Whilst much has been written over the past few days about Margaret Thatcher’s devastating impact on many areas of UK industry, it’s arguable that the automotive sector’s current buoyancy owes at least something to her government’s policy of allowing British-owned car firms to pass into foreign hands.

With exports at a record high and production levels poised to hit volumes last seen in the 1970s, it’s hard to argue with the fact that the UK automotive sector is in surprisingly rude health.

Indeed, according to the industry’s trade body the SMMT, the sector now accounts for 1 in 40 British jobs, a nice statistic to present to anyone who thinks we don’t make anything any more.

What’s more, Britain is at the heart of the rapidly growing low carbon vehicle industry. And with the likes of Nissan and Toyota choosing the UK over other European destinations, it’s clearly viewed as an attractive base for low-carbon technology production by some of the biggest overseas manufacturers.

There’s no doubt that it’s a good position to be in. But a report published this week by centre-left think-tank the Institute for Public Policy Research (IPPR) warns that the UK risks squandering its promising position in this key sector unless swift action is taken on a number of fronts.

Remaining at the forefront of the Ultra Low Emissions Vehicle (ULEV) industry is, argues the IPPR’s “Leading the Charge”  report, key to the future of Britain’s automotive sector in general. 

The authors call for a number of measures to stimulate growth in the sector, including improving access to finance for firms in the automotive supply chain, changes to education policy to support the sector’s skills requirements, and the establishment of an advanced propulsion centre – a kind of Powertrain catapult – to ensure that the UK makes the most of its research in this area.

All of this will help, but perhaps the biggest problem identified by the report is the worrying state of our domestic market for low carbon vehicles.
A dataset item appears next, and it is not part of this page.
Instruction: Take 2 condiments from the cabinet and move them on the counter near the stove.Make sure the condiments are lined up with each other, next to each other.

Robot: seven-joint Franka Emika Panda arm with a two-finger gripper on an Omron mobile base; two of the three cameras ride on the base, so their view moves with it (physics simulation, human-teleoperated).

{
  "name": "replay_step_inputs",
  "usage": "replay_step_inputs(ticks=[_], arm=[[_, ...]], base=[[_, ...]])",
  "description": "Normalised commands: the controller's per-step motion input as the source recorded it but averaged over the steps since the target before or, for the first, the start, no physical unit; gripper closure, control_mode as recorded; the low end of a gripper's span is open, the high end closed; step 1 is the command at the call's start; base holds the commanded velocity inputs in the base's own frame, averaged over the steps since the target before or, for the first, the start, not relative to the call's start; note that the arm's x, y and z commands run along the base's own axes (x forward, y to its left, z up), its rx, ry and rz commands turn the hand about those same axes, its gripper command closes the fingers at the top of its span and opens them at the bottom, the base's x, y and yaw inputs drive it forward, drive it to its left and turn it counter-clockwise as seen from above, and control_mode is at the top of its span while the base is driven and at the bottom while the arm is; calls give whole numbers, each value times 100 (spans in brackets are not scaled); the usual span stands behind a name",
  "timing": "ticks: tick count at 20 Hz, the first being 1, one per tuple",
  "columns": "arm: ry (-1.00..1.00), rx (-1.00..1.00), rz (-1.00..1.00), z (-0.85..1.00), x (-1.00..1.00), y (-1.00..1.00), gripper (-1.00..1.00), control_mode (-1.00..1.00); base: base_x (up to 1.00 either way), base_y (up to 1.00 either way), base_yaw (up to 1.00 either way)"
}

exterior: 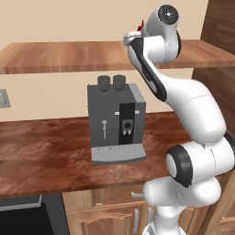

We currently lag behind much of Europe and the US in terms of the number of new registrations and the absence of a healthy domestic market threatens to make Britain less attractive for overseas manufacturers.

Again the report makes a number of pretty sensible policy recommendations designed to help address this complex problem. It calls for a concerted approach to developing a national charging network for electric vehicles, it argues for a coherent nation-wide approach to user incentive schemes such as the introduction of a “Green badge” scheme that could for instance, enable drivers, to use toll- roads for free. And it also calls on government, itself a major customer of the automotive industry, to drive procurement of green vehicles.

But perhaps the biggest challenge the sector faces is scepticism over whether low carbon vehicles can actually contribute to a meaningful reduction in emissions. And until the UK’s energy supply is decarbonised the answer to that question – and the rallying cry of many a low carbon vehicle sceptic – is ‘not really’. The Engineer has long-argued that this is no reason not to develop the technology. Decarbonisation of our energy supplies will come. It has to. And when it does, the industrial and consumer benefits of low carbon vehicles will be magnified. But there’s little doubt that the current chicken-and-egg scenario with regards to our energy supply doesn’t do the sector any favours.

The UK automotive sector has done pretty well on its own over the past few decades, but it’s perhaps now up to government to do everything it can to stimulate the growth of the our domestic low carbon vehicle market before the gaze of global manufacturers shifts to more attractive markets elsewhere.